Приезжает усатый фельдшер с чемоданчиком, перемеряет температуру, набирает и делает укол, заполняет свои документы с моих слов, пишет рекомендации и обещает передать актив в поликлинику. После укола температура начинает спадать, Паша откидывает с плеч одеяло и засыпает спокойно, дыхание его выравнивается. Я откидываю с его влажного лба мокрые кудряшки и, незаметно для себя, тоже проваливаюсь в сон на час, уткнувшись головой ему в бок. Пробуждение выходит неприятным, моя шея и ноги затекли, глазам с неснятыми линзами тоже некомфортно.

И вот ранним утром, убедившись, что температура не вернулась, а сам Паша по-прежнему спокойно спит, я покидаю общежитие, пока меня никто не увидел. Снова еду домой на такси, перед рабочим днём успеваю только сходить в душ, привести себя в порядок и выпить две кружки крепкого кофе.
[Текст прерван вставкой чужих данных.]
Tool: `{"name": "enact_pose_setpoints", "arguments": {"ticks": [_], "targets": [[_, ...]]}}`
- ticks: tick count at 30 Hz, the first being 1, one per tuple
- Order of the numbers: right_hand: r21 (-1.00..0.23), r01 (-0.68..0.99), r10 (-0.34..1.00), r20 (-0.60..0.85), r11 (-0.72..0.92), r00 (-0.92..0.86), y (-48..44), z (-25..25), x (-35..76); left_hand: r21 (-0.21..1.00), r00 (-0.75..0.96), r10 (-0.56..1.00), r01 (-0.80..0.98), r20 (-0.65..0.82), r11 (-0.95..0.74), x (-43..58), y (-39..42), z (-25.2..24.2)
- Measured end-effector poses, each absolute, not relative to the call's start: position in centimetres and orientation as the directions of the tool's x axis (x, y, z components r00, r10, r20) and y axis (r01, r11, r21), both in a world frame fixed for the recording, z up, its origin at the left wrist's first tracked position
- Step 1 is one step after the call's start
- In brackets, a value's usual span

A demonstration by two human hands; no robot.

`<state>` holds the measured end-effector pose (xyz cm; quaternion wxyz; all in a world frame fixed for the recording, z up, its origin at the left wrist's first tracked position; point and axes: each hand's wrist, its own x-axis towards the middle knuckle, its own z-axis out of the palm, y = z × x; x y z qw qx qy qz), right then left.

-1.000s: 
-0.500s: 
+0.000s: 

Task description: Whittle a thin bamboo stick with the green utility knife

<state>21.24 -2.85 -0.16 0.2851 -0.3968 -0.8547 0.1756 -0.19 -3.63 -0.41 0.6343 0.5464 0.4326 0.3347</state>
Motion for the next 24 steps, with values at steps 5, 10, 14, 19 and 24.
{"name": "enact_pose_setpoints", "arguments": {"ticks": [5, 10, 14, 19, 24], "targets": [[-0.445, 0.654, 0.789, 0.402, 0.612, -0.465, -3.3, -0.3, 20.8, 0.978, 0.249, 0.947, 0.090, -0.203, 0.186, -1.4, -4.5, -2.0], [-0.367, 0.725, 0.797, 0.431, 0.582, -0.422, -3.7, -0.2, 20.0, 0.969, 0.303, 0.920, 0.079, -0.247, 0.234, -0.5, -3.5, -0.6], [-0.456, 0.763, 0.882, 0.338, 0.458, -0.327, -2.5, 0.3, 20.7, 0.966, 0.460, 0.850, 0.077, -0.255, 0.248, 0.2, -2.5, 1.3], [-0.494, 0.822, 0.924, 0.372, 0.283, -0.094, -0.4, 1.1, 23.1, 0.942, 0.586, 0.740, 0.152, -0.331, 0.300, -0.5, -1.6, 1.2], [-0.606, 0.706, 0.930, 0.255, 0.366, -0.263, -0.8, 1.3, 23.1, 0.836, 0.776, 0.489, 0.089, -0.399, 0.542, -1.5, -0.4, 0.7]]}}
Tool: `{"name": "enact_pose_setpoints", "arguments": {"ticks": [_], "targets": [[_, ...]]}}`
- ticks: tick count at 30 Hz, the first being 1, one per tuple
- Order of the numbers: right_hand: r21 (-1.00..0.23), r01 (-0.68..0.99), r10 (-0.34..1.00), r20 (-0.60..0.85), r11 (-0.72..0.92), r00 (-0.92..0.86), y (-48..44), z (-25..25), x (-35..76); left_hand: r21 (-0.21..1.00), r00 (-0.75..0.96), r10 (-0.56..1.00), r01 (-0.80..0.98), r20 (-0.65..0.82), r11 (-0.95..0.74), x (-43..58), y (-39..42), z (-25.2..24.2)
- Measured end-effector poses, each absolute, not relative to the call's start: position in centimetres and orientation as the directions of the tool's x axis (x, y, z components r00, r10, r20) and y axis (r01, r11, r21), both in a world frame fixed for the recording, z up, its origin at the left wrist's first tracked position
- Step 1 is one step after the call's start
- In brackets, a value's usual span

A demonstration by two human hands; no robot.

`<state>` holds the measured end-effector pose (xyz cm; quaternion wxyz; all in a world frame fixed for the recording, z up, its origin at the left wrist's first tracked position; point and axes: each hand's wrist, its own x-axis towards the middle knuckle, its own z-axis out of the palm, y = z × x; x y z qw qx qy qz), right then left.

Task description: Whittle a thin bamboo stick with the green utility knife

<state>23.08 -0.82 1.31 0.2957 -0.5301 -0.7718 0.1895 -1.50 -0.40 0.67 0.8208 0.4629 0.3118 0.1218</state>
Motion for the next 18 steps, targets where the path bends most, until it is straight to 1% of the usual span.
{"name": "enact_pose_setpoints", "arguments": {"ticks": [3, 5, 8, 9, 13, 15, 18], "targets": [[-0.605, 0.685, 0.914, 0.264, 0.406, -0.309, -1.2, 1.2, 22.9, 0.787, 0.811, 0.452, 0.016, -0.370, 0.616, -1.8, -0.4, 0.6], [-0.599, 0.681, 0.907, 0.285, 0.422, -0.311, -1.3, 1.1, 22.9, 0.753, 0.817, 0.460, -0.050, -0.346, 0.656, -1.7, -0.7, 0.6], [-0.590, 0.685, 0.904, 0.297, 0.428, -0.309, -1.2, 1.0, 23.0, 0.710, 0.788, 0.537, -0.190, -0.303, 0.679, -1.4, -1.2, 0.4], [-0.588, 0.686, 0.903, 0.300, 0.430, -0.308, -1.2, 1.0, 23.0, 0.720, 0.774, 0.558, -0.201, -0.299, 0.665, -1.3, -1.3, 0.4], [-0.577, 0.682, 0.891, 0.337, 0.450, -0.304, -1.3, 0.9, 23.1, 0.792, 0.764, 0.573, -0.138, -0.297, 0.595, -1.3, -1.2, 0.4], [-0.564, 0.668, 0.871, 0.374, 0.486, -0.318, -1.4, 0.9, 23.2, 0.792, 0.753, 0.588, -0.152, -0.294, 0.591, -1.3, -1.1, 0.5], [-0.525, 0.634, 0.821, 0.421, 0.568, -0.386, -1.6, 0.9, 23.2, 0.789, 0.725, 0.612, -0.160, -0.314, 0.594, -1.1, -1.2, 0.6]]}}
Занятие с группой Паши идёт второй парой, сразу после предыдущей, так что я остаюсь сидеть за своим столом на небольшом перерыве. Получаю сообщение от Паши с текстом «не приходи больше» и в тот же момент из общего гула выделяю, как Василина Иванышкина говорит своим подружкам:

— Девочки, я сегодня пас, хочу зайти к Пашечке, так переживаю за него, так соскучилась!

Экран телефона начинает расплываться перед глазами, и я делаю глубокие вдохи, чтобы задержать непрошенные слёзы.

Вот теперь всё правильно, Ева. Всё как ты и думала.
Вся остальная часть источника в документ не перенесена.